In April this year, central banks and monetary authorities in 53 countries, including the United Kingdom, conducted the latest triennial survey of turnover in the markets for foreign exchange (spot, forwards, foreign exchange swaps, currency swaps and options) and over-the-counter (OTC) interest rate derivatives. The survey is co-ordinated on a global basis by the Bank for International Settlements (BIS), with the aim of obtaining comprehensive and internationally consistent information on the size and structure of the corresponding global markets. The Bank of England conducted the UK survey, which covers the business of leading financial institutions located within the United Kingdom in these markets.
Foreign exchange market turnover in the United Kingdom increased by 47 per cent from April 2010 to April 2013. While over the same period, turnover in OTC interest rate derivatives increased by 9 per cent. The United Kingdom remains the single largest centre of foreign exchange activity with 41 per cent of global turnover in April 2013, increasing from 37 per cent in 2010. The United Kingdom also remains the largest centre for OTC interest rate derivatives activity with 49 per cent of global turnover, up from 47 per cent in 2010.
The main findings of the UK survey are:
· Average daily turnover in foreign exchange was $2,726 billion during April 2013, 47 per cent higher than the $1,854 billion recorded for April 2010. The rise was similar when measured at constant 2013 exchange rates. This growth continues the upward trend seen in previous surveys.
· The increase was driven by growth in spot and swap transactions, which rose by 48 and 45 per cent respectively. Foreign exchange swaps remain the largest traded foreign exchange item in the UK and account for 41 per cent of all trades.
· Growth was also reported in all other related foreign exchange instruments (forwards, currency swaps and options), up 49 per cent from April 2010.
· Average daily turnover in OTC interest rate derivatives was $1,348 billion during April 2013, a 9 per cent rise on the $1,235 billion recorded for April 2010. Growth has continued albeit at a lower rate than seen in previous surveys.
· The growth within OTC interest rate derivatives was most pronounced in interest rate forward rate agreements. Average daily turnover increased by 24 per cent, from $382 billion in April 2010 to $473 billion in April 2013, and accounted for 35 per cent of the total OTC interest rate derivatives turnover in April 2013.
The 2013 Q4 issue of the Bank of England Quarterly Bulletin (scheduled for publication on 17 December) will provide further analysis and more comprehensive statistics for the UK.
The BIS is publishing preliminary global results today (see the BIS website at http://www.bis.org/publ/rpfx13.htm
), with a detailed analysis to follow in December 2013. Central banks of many other countries are also publishing their own survey results; links to their websites can be found on the BIS website.Notes to Editors
1. A total of 47 institutions, mainly commercial and investment banks, participated in the UK survey. The same number of institutions participated in the 2010 survey. As with previous surveys, only firms that participate in the inter-dealer market and/or have a large active derivative business with customers were asked to complete the 2013 survey. Small institutions were not asked to participate in order to reduce their reporting burden. For those institutions active in the UK market but not participating in the survey, their transactions with participating institutions will have been recorded by those institutions.

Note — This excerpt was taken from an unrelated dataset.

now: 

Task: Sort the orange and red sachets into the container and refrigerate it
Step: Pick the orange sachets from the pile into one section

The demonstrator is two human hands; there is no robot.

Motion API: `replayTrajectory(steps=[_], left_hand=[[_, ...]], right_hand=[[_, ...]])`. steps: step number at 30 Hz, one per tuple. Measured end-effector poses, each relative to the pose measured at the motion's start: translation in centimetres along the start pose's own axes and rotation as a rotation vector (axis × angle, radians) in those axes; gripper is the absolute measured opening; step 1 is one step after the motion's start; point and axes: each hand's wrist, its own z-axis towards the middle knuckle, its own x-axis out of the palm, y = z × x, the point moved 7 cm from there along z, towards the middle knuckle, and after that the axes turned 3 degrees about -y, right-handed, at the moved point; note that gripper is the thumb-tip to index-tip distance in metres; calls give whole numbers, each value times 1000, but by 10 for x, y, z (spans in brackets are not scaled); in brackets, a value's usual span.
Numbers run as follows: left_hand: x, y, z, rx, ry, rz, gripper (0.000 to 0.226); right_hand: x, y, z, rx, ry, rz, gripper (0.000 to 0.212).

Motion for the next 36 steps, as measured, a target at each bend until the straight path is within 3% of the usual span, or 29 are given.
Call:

2. For the twenty one business days in April 2013, participants were asked to provide details of their gross turnover in each market, broken down between specified categories of currency, transaction and counterparty. Gross turnover (measured in nominal values) is defined as the absolute total value of all deals entered into during the month - i.e. there is no netting of purchases against sales. Data were requested in terms of US dollar equivalents, rounded to the nearest million.
3. The basis of reporting was the location of the sales desk of the trade, as in the previous three surveys.
4. In the United Kingdom an adjustment is made for the fact that trades between participants in the UK survey will have been reported by both parties to the transaction; other countries have also adjusted their data in this way. The BIS have, in addition, adjusted the global data for cross-border double counting prior to publication today. Aggregating published national results would overstate global turnover due to cross-border double counting.
5. Since October 2004, the Foreign Exchange Joint Standing Committee (FXJSC) has been publishing a turnover survey for the United Kingdom every six months, based on a smaller sample of 30 banks. That survey is very similar to the triennial survey except that the reporting basis is the location of trading desks. Further details of the FXJSC can be found at:
The April 2013 FXJSC turnover survey can be found at:
Market committees in other major financial centres (including New York, Singapore, Canada, Tokyo and Australia) also publish more frequent surveys and details of their publications can be found in the FXJSC release.
6. Triennial surveys before 2010 used the expression "traditional foreign exchange markets" to refer to spot transactions, outright forwards and foreign exchange swaps. This expression excludes currency swaps and currency options, which are included under OTC instruments. Beginning with the 2010 survey, the expression "global foreign exchange markets" includes all five foreign exchange instruments. Turnover in foreign exchange markets is shown in Tables 1 to 4 while turnover in interest rate derivatives is shown in Tables 5 to 7.